Prompt
Type out the whole listing again exactly, pictures omitted.
┄┄┄┄┄┄┄┄┄┄┄┄┄┄┄┄┄┄┄┄
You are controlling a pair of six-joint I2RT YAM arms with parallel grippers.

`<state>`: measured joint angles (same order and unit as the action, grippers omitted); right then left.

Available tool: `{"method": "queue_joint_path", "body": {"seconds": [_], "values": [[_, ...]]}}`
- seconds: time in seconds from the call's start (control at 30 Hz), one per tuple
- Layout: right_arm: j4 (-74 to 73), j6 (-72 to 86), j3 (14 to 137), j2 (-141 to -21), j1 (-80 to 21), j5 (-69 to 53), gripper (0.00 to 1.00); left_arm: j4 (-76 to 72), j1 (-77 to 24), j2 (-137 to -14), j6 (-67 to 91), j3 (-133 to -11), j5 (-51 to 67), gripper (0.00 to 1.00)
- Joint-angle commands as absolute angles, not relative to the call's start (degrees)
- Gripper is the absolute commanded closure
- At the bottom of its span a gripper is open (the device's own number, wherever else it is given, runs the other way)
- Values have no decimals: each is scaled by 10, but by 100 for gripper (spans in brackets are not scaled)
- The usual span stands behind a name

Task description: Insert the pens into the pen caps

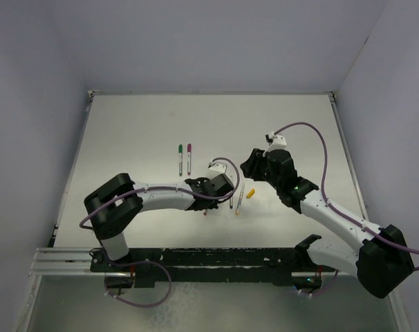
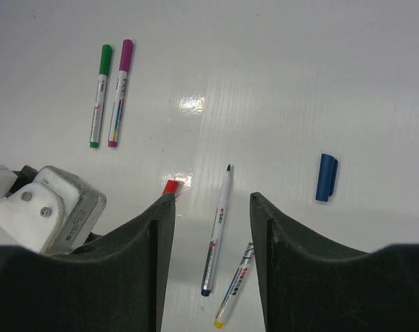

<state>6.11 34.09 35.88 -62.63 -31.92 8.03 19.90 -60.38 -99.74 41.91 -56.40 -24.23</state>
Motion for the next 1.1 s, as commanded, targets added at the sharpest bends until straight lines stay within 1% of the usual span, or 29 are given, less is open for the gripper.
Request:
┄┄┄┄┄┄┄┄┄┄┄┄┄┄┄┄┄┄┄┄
Solution to this exercise
You are controlling a pair of six-joint I2RT YAM arms with parallel grippers.

`<state>`: measured joint angles (same order and unit as the action, grippers omitted); right then left.

Available tool: `{"method": "queue_joint_path", "body": {"seconds": [_], "values": [[_, ...]]}}`
- seconds: time in seconds from the call's start (control at 30 Hz), one per tuple
- Layout: right_arm: j4 (-74 to 73), j6 (-72 to 86), j3 (14 to 137), j2 (-141 to -21), j1 (-80 to 21), j5 (-69 to 53), gripper (0.00 to 1.00); left_arm: j4 (-76 to 72), j1 (-77 to 24), j2 (-137 to -14), j6 (-67 to 91), j3 (-133 to -11), j5 (-51 to 67), gripper (0.00 to 1.00)
- Joint-angle commands as absolute angles, not relative to the call's start (degrees)
- Gripper is the absolute commanded closure
- At the bottom of its span a gripper is open (the device's own number, wherever else it is given, runs the other way)
- Values have no decimals: each is scaled by 10, but by 100 for gripper (spans in brackets are not scaled)
- The usual span stands behind a name

Task description: Insert the pens into the pen caps


<state>6.11 34.09 35.88 -62.63 -31.92 8.03 19.90 -60.38 -99.74 41.91 -56.40 -24.23</state>
Motion for the next 1.1 s, as commanded, targets added at the sharpest bends until straight lines stay within 1% of the usual span, or 29 are given, less is open for the gripper.
Request:

Nothing remains to be answered in this exercise.